Provided data:
_ _ _ _ _

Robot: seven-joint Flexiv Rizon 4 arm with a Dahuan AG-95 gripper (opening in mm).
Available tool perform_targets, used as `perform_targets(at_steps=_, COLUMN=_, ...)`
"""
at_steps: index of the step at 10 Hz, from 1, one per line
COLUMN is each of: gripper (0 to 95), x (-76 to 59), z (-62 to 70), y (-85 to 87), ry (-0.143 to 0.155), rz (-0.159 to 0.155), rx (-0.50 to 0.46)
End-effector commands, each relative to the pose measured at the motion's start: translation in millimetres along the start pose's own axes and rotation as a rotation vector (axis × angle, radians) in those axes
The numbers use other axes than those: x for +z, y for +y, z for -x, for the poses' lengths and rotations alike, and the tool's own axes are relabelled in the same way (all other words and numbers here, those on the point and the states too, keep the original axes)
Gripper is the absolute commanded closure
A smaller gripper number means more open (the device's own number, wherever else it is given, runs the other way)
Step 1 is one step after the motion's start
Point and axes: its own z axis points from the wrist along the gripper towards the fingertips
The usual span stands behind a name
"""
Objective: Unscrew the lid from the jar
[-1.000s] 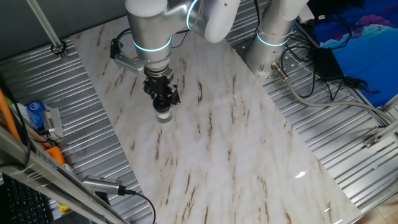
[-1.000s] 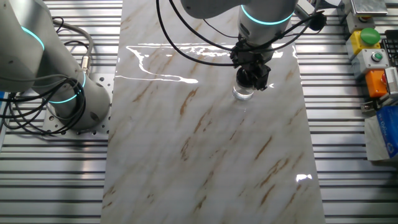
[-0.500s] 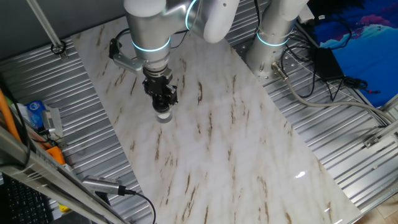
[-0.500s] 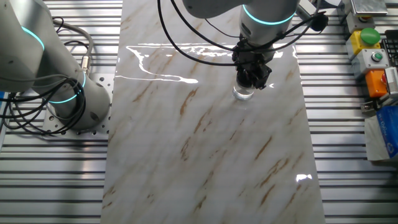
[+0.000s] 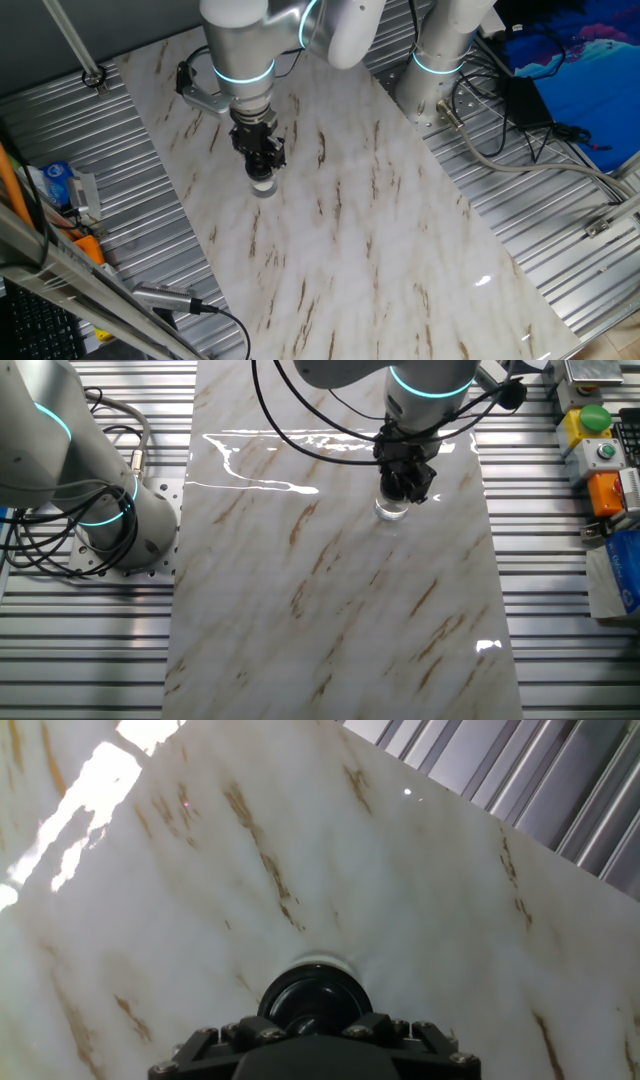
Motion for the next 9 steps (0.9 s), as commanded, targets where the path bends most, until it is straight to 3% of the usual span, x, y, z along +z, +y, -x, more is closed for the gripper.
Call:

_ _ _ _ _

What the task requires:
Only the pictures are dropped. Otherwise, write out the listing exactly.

Answer below:
Robot: seven-joint Flexiv Rizon 4 arm with a Dahuan AG-95 gripper (opening in mm).
Available tool perform_targets, used as `perform_targets(at_steps=_, COLUMN=_, ...)`
"""
at_steps: index of the step at 10 Hz, from 1, one per line
COLUMN is each of: gripper (0 to 95), x (-76 to 59), z (-62 to 70), y (-85 to 87), ry (-0.143 to 0.155), rz (-0.159 to 0.155), rx (-0.50 to 0.46)
End-effector commands, each relative to the pose measured at the motion's start: translation in millimetres along the start pose's own axes and rotation as a rotation vector (axis × angle, radians) in those axes
The numbers use other axes than those: x for +z, y for +y, z for -x, for the poses' lengths and rotations alike, and the tool's own axes are relabelled in the same way (all other words and numbers here, those on the point and the states too, keep the original axes)
Gripper is the absolute commanded closure
A smaller gripper number means more open (the device's own number, wherever else it is given, runs the other way)
Step 1 is one step after the motion's start
Point and axes: its own z axis points from the wrist along the gripper towards the fingertips
The usual span stands behind a name
"""
Objective: Unscrew the lid from the jar
[-1.000s] 
[-1.000s] 
[-0.500s] 
[-0.500s] 
[+0.000s] 
Motion for the next 9 steps (0.9 s), as commanded, targets where the path bends most, until it is straight to 3% of the usual span, x, y, z along +z, +y, -x, more is closed for the gripper.
Call:

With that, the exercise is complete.